*What is expected*: For the material that follows, work out how many lines hold the word "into" and answer only with the number.

*Data*:
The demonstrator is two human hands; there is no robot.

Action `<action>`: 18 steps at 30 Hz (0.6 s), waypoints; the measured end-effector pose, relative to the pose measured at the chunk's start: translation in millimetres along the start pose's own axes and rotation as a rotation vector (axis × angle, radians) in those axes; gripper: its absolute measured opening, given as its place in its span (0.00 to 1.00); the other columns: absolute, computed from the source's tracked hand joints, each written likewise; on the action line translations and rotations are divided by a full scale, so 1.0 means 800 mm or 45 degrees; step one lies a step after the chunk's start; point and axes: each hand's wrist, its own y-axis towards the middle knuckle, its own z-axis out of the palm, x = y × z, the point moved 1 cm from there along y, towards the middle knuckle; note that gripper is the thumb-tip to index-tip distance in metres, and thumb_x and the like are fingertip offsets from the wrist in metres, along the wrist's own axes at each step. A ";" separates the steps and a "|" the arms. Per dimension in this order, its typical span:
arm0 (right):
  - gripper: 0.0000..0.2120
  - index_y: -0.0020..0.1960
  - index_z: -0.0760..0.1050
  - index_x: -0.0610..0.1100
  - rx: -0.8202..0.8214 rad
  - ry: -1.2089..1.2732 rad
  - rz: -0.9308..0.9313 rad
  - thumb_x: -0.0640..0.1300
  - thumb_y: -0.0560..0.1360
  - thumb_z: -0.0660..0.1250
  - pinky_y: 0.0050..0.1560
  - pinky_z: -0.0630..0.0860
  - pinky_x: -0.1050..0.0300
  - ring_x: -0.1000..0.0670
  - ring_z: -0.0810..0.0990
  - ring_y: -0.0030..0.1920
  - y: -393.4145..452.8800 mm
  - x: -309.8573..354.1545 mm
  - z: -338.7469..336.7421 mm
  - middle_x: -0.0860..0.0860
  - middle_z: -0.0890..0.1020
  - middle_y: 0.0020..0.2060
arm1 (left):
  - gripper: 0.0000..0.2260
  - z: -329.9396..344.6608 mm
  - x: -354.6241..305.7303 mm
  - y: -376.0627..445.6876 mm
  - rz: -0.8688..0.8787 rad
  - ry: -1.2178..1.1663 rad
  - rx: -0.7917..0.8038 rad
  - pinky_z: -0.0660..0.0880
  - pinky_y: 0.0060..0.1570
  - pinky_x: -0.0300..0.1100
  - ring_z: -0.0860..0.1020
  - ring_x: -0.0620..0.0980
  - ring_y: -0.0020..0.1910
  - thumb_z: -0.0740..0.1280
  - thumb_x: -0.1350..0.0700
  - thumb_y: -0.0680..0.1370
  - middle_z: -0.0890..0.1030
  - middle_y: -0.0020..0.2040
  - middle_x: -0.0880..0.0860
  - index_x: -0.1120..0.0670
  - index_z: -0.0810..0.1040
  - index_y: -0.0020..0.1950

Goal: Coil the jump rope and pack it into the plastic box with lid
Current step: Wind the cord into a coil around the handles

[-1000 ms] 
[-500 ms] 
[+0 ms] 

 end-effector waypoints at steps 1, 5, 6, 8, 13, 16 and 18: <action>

*Task solution*: 2